_Required action_
A word-for-word copy of the listing that follows is required.

_Exercise data_
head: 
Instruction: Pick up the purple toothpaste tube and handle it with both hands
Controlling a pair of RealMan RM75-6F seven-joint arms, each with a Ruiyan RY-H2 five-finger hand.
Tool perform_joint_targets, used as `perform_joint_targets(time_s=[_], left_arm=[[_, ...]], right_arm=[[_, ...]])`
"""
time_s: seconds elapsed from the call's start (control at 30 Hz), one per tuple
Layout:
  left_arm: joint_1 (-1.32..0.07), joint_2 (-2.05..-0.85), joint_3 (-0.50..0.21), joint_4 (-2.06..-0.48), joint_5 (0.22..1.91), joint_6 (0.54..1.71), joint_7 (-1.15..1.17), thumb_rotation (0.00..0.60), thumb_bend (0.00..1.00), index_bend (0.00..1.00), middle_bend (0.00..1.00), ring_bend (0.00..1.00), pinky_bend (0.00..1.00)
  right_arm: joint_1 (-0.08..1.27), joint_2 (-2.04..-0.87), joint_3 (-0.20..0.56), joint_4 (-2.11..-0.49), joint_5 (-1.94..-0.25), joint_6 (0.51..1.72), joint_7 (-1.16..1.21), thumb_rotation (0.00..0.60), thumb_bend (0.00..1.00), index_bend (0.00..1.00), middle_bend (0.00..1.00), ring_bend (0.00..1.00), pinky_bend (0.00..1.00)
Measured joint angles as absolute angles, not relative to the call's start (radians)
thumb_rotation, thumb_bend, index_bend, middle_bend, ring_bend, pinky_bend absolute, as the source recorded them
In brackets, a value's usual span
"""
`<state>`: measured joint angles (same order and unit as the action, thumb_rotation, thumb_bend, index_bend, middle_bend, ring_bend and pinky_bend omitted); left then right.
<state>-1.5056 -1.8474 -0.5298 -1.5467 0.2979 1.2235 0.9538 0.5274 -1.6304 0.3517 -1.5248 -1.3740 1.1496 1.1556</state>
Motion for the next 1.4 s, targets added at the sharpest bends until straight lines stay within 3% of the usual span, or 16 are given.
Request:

_Task output_
head: 
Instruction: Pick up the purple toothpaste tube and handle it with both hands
Controlling a pair of RealMan RM75-6F seven-joint arms, each with a Ruiyan RY-H2 five-finger hand.
Tool perform_joint_targets, used as `perform_joint_targets(time_s=[_], left_arm=[[_, ...]], right_arm=[[_, ...]])`
"""
time_s: seconds elapsed from the call's start (control at 30 Hz), one per tuple
Layout:
  left_arm: joint_1 (-1.32..0.07), joint_2 (-2.05..-0.85), joint_3 (-0.50..0.21), joint_4 (-2.06..-0.48), joint_5 (0.22..1.91), joint_6 (0.54..1.71), joint_7 (-1.15..1.17), thumb_rotation (0.00..0.60), thumb_bend (0.00..1.00), index_bend (0.00..1.00), middle_bend (0.00..1.00), ring_bend (0.00..1.00), pinky_bend (0.00..1.00)
  right_arm: joint_1 (-0.08..1.27), joint_2 (-2.04..-0.87), joint_3 (-0.20..0.56), joint_4 (-2.11..-0.49), joint_5 (-1.94..-0.25), joint_6 (0.51..1.72), joint_7 (-1.16..1.21), thumb_rotation (0.00..0.60), thumb_bend (0.00..1.00), index_bend (0.00..1.00), middle_bend (0.00..1.00), ring_bend (0.00..1.00), pinky_bend (0.00..1.00)
Measured joint angles as absolute angles, not relative to the call's start (radians)
thumb_rotation, thumb_bend, index_bend, middle_bend, ring_bend, pinky_bend absolute, as the source recorded them
In brackets, a value's usual span
"""
`<state>`: measured joint angles (same order and unit as the action, thumb_rotation, thumb_bend, index_bend, middle_bend, ring_bend and pinky_bend omitted); left then right.
<state>-1.5056 -1.8474 -0.5298 -1.5467 0.2979 1.2235 0.9538 0.5274 -1.6304 0.3517 -1.5248 -1.3740 1.1496 1.1556</state>
Motion for the next 1.4 s, targets added at the sharpest bends until straight lines stay within 3% of the usual span, or 16 are given.
Request:

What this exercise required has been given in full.